May 21, 2003
really, it needs to be spoken quickly, in brit accents, for the effect to be noticable!
Reminds me of the "Swedish Chemist's Shop Joke" from Not the Nine O'Clock News, already advertised by that program as an ancient joke:
Customer (thick Swedish accent): Gud efternuun. I would like to buy some deodorant please.
Chemist (ditto on the accent): Ball, or aerosol?
Customer: Neither. I vont it for my armpits.
My blog is one year old today. Drop by to pat it on the head and say "Whoosabigboythen?"
Ah, yus. How glad I am to not have a pair of aerosoles.

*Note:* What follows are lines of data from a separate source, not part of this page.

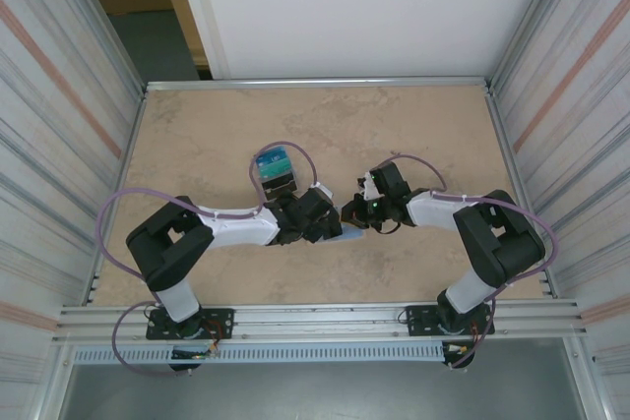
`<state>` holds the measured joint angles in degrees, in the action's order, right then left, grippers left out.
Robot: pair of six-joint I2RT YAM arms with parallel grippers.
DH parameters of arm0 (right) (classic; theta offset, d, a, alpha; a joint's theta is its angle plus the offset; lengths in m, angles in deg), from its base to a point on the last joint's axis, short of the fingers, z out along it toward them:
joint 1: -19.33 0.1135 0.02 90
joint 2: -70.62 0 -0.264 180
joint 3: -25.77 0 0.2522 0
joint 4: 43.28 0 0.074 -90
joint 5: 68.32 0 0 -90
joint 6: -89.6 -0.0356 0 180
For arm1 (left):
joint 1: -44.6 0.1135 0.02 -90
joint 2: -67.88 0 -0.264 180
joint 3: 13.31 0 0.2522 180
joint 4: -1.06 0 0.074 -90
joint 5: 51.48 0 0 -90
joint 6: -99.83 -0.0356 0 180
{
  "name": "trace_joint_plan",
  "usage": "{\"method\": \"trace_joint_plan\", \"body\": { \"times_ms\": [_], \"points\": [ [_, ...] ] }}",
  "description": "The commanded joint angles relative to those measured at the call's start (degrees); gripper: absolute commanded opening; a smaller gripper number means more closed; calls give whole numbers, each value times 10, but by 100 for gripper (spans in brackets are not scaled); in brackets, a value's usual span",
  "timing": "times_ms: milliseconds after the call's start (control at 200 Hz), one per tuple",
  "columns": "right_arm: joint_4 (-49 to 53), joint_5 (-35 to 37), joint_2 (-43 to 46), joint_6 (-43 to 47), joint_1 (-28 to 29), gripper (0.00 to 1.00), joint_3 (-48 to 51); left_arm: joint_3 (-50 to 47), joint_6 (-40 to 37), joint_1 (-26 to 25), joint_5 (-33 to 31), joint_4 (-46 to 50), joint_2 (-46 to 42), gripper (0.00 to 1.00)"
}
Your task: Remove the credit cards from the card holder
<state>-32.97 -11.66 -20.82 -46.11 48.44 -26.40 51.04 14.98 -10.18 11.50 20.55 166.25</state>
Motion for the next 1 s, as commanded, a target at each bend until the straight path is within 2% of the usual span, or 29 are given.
{"method": "trace_joint_plan", "body": {
  "times_ms": [0, 511, 992],
  "points": [
    [-40, -33, 8, -20, -3, 9, 6, 1, 0, -4, 2, 17, 16, 99],
    [-83, -41, -30, -35, 10, 17, 13, 0, 7, -8, 6, 16, 15, 99],
    [-98, -53, -51, -39, 18, 17, 5, 2, 14, -8, 15, 12, 17, 99]
  ]
}}
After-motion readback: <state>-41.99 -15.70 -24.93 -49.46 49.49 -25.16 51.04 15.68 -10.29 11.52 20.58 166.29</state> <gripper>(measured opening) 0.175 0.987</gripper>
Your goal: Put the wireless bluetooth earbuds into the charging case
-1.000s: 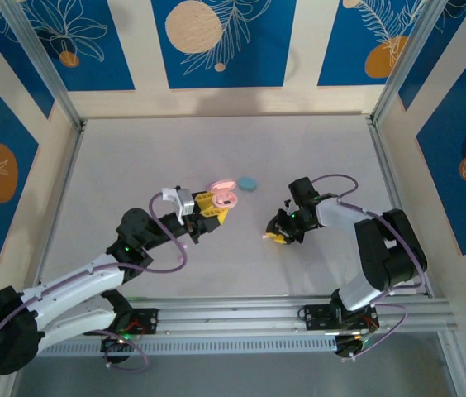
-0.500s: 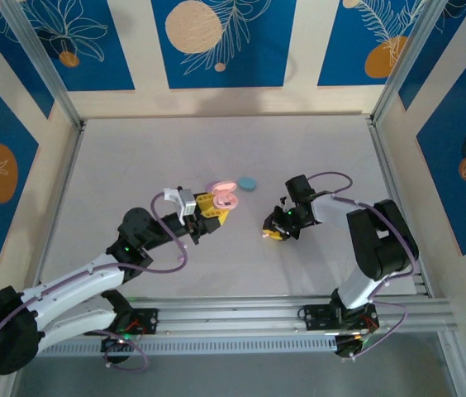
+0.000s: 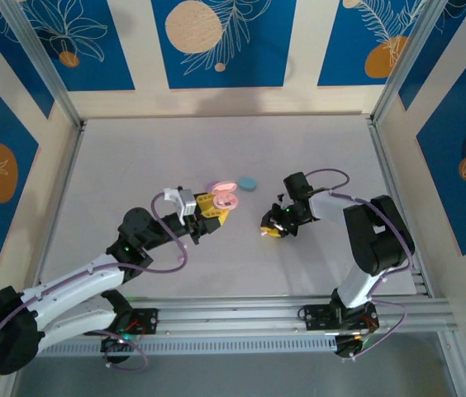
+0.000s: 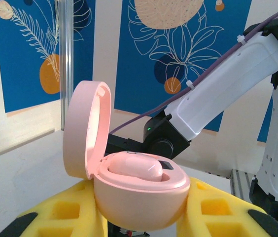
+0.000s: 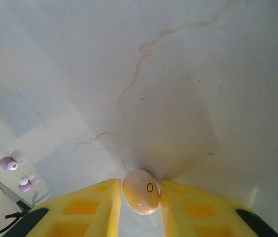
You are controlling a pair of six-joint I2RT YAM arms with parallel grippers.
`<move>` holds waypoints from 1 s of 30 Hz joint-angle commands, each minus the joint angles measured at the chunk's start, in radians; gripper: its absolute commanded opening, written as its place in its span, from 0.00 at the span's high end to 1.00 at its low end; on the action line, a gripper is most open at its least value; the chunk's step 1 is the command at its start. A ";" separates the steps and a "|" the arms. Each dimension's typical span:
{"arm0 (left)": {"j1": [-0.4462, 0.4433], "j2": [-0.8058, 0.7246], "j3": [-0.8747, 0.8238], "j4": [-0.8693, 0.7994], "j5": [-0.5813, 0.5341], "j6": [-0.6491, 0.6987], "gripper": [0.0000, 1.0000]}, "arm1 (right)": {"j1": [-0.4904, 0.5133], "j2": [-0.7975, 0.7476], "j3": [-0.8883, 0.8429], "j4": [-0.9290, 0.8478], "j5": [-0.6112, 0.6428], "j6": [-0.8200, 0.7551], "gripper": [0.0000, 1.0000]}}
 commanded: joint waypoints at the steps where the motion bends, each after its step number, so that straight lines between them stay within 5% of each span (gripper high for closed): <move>1: -0.008 -0.017 0.023 0.013 -0.009 0.025 0.80 | 0.013 0.022 0.036 -0.016 -0.022 -0.028 0.71; 11: -0.008 -0.023 0.018 0.009 -0.010 0.023 0.80 | 0.044 0.073 0.085 -0.046 -0.007 -0.048 0.70; 30: -0.008 -0.036 0.011 0.004 -0.025 0.031 0.80 | 0.173 0.089 0.226 -0.243 0.207 -0.119 0.79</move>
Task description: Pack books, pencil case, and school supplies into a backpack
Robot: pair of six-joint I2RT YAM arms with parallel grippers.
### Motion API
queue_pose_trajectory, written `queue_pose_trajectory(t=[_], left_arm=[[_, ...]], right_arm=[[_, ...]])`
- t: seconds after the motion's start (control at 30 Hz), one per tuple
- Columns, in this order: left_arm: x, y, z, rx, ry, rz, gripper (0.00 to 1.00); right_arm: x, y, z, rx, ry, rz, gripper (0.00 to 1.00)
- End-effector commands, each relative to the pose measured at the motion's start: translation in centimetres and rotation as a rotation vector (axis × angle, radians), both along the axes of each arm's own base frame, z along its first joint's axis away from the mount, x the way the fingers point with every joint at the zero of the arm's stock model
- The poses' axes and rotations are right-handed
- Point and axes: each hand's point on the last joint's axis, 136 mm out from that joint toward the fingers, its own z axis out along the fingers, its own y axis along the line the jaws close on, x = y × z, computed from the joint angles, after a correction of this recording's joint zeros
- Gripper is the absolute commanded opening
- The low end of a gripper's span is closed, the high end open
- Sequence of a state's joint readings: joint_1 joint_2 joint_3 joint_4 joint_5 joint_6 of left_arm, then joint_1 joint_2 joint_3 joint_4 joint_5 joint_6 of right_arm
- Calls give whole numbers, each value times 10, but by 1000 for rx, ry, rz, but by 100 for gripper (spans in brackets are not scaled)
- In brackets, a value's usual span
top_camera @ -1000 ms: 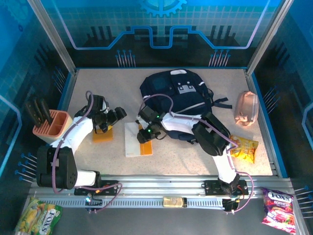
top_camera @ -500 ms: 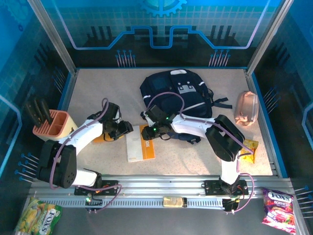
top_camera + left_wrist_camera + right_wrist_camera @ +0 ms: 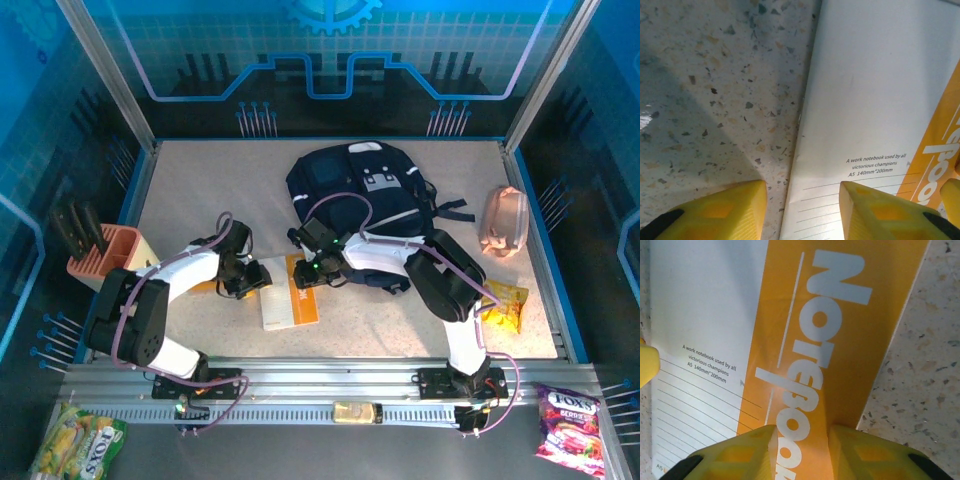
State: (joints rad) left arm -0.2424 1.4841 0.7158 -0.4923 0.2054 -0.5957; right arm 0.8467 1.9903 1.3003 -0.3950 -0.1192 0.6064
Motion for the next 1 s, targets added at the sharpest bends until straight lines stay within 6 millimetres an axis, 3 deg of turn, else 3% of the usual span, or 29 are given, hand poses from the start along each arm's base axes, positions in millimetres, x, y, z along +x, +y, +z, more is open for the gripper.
queue_pose_trajectory(t=[0.0,0.37,0.6,0.77,0.97], left_arm=[[-4,-8,-8,-32,25,-22,41],[-4,-16,-4,-79,23,-34,26],[1,-27,4,-148,10,-32,32],[6,-41,26,-231,-39,-66,32],[-2,-52,59,-319,-116,-109,31]], right_arm=[[1,-9,-13,-41,45,-29,33],[-1,-11,-22,-46,79,-37,33],[-2,-11,-24,-46,88,-38,33],[-3,-14,-29,-59,103,-49,34],[-2,-21,-32,-66,113,-78,34]])
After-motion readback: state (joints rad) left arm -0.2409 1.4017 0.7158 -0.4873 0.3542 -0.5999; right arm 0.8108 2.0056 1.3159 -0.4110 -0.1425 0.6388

The Ford Focus was worse... MUCH worse.
I am forced to admit that I own a pair of Aerosoles.
They're actually quite good shoes.
See, if you're Canadian, of course you say "arrow-souls" and the issue don't arise.
I don't get it. I thought maybe the phrase "dive into summer" on the web page had unsavory (unsavoury?) connotations in the UK, but that apparently ain't it. I'm mystified, sorry.
I guess I've got a tin ear for British today, too, Christine. Best I can guess is "eros-all" but that doesn't seem sufficiently titilating to be right. I'm sure I'll slap my forehead at some later point.
Meanwhile, I'm reminded of the Brit who was stopped dead by the Edward Gorey Gashleycrumb illo: "F is for Fanny, sucked dry by a leach." I'm guessing Gorey isn't/wasn't a Brit either.
--Ulrika
Gorey was a thorough New Englander. But don't think being British would have stopped him. He didn't shy away from the implicit. In fact, if you want to read a lovely (ahem) story told entirely by implication, check out "The Curious Sofa." If possible, get someone to read it first and then read it out loud to you with (in)appropriate inflections.
Chris, Ulrika: Try saying the name of the product in a caricatured upper-class British accent, the kind that pronounces "very" as "veddy". Clipping the vowels helps too.
I still don't get it. But I've worn Aerosoles for years - they and Easy Spirit are the best comfortable but classy women's shoes. Well, Naturalizer is good too but tends to be more expensive.
PS "remember info" is now working! Yay!
My reaction was that there's a breed of British candy bar called the "Aero"--they're milk chocolate filled with air bubbles. So the idea of walking around on candy bars was quite silly.
The "arseholes" reading didn't occur to me.
I used to work with an ad agency which had Aerosoles as a client. Besides being happy to note they are finally selling shoes on the Web (instead of since 1995, when I first pitched it), I'd also like to note that the company is based in New Jersey, so the vowels are more elongated than they would be in most of the more common British accent, and so, unhappy accident is avoided.
There is actually a shoe shop on the King's Rd in London called R.Soles (see here, fourth shop in from the right).